OASIS Mailing List ArchivesView the OASIS mailing list archive below
or browse/search using MarkMail.


Help: OASIS Mailing Lists Help | MarkMail Help

[Date Prev][Date Next][Thread Prev][Thread Next][Date Index][Thread Index]

[xml-dev] Semantic Markup for prose

Good morning (ok maybe not so good since its raining hard enough to obscure
the North shore mountains here in Vancouver), 

From my reading of various mailing list threads, when people talk about
semantics, it seems to typically be a matter of header metadata. 

I wonder if there is any generic way for applying arbitrary semantics to a
prose type document. In most cases, a prose document has an over all
structure like either HTML (<html><head/><body/></html> or NITF
and has the prose represented mostly by text and <p> tags, perhaps some of
the other block level HTML elements. This framework should be sufficient to
represent almost any simple document one might write. Now lets say that I
have the following in my document

<p>... and Acme Inc. has had a very successful year, producing...</p>

clearly Acme Inc has some additional information that needs to be attached
to it, namely that it is an identifiable company. Once could conceivably
create a semantic tag, such as was done with NITF, to represent a company
and so you'd have something like:

<p>... and <comp symbol="ACME">Acme Inc.</comp> has had a very successful
year, producing...</p>

but that isn't very meaningful unless you happen to know my schema. Odds are
you are going to simply ignore the tag and move on. 

Here's another example that is somewhat more complex. Lets say that I'm
creating fill in the blank type document, lets say its a generic marriage
ceremony. Some where you are going to have:

<p>Do you _______________ take _______________ as your wife? In sickness and
in health......</p>

Now there are several pieces of information that are not correctly conveyed
here The first is that there are three parties involved in this, the bride,
groom and witnesses (the JP or priest isn't participating per se since he is
"rendering" the document). The second is that blanks have to be filled in
with names of each of the participants (and not just any, in a specific
order and in a certain format). The third is that this is a question posed
to the participant, and requires a response. If the semantics of this were
provided, then it would be easy to create "Robo-JP, your very own marriage
officiating appliance." Joking aside, it seems to me that the document is
incomplete without it since you would have a hard time rendering this to a
Braille display or an audio browser.

Now all of this is probably obvious to those who've thought about it. I
recall reading a paper on accessibility (it may have been the W3 rec on the
subject) which encouraged the use of semantic tags such as <var> and <code>.
But it seems to me that there is no end to the number of semantic tags one
could create, even though they are all effectively the same thing. You need
<var> and <code> I need <org>, <person>, <event>. 

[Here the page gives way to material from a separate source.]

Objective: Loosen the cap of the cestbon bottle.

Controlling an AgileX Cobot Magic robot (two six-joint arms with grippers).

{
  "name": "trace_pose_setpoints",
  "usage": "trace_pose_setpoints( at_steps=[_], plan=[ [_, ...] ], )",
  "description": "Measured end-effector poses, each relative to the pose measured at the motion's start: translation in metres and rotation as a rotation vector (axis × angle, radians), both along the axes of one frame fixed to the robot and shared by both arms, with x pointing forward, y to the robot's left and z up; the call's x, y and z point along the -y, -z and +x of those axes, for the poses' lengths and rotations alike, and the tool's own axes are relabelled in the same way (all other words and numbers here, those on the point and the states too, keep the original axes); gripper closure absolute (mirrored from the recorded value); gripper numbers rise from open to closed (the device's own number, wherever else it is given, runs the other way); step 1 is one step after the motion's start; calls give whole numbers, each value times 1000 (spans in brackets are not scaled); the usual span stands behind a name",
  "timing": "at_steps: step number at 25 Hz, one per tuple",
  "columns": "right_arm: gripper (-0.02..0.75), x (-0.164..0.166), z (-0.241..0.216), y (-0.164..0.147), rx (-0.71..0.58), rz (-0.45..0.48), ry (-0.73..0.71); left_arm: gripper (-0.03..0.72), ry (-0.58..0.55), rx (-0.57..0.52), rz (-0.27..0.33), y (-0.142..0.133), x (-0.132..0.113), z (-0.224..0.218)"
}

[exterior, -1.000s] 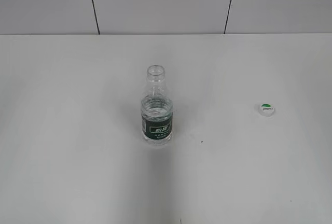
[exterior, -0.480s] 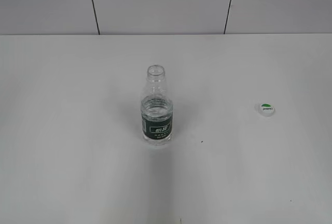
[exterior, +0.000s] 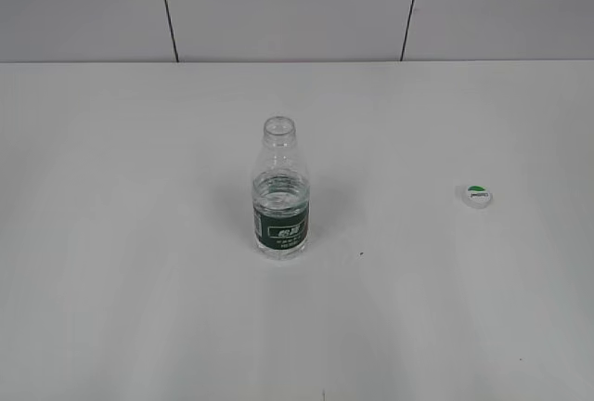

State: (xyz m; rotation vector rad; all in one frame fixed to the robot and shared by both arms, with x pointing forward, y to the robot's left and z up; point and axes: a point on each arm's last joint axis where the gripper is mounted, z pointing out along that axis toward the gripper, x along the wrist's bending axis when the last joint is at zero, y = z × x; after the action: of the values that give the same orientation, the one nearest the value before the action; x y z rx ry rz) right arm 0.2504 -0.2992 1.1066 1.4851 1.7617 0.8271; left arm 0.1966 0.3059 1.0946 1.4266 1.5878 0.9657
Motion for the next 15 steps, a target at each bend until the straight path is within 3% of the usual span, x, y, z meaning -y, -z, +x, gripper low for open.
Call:
trace_pose_setpoints(
  at_steps=[3,15],
  plan=[
    [148,0,-4,9,42,3,-1,182,23,-6,41,2,0,1],
    [148,2,-25,38,157,-27,-22,183,81,-74,86,34,3,27]
  ],
)
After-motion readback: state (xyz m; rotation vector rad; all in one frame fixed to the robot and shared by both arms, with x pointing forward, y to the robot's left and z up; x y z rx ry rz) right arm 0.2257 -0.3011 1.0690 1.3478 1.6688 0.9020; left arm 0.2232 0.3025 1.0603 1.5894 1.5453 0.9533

Would it not be possible to come up with an extensible semantic mechanism
where everyone would use the same tag but the meaning of the tag would
change based on information provided in the header an in the tag itself. For

<doc xmlns:cs="schema.semantics.org/schemes/computerscience">
		<p>Make sure to set the <sem
scheme="cs:variable">classpath</sem> variable before compiling your Java

<doc xmlns:wed="schema.myplace.com/semantics/weddings"
		<ref id="bride" def="wed:bride"/>
		<ref id="groom" def="wed:groom"/>
			<!-- Ok, I'm borrowing from RDF here, its a great
construct -->
				<p target="#groom">Do you <sem src="#groom"
schema="sem:full-name"/> take <sem src="#bride" schema="sem:full-name"/> as
your lawfully wedded <sem srd="#bride" schema="sem:role"/>? Do you promise
to love <sem srd="#bride" schema="sem:pronoun"/> in spite of all <sem
srd="#bride" schema="sem:pronoun.possesive"/> foibles?</p>
				<p src="#groom">I do.</p>
				<p src="#groom" target="#bride">I, <sem
src="#groom" schema="sem:full-name"/>, take you, <sem src="#bride"
schema="sem:full-name"/>, as my lawfully wedded <sem srd="#bride"
schema="sem:role"/>. ...</p>

It seems to me that such a mechanism should be easier to extend because
everyone knows that <sem> means some sort of semantic markup. It may not
know what it means but at least we know its something interesting. 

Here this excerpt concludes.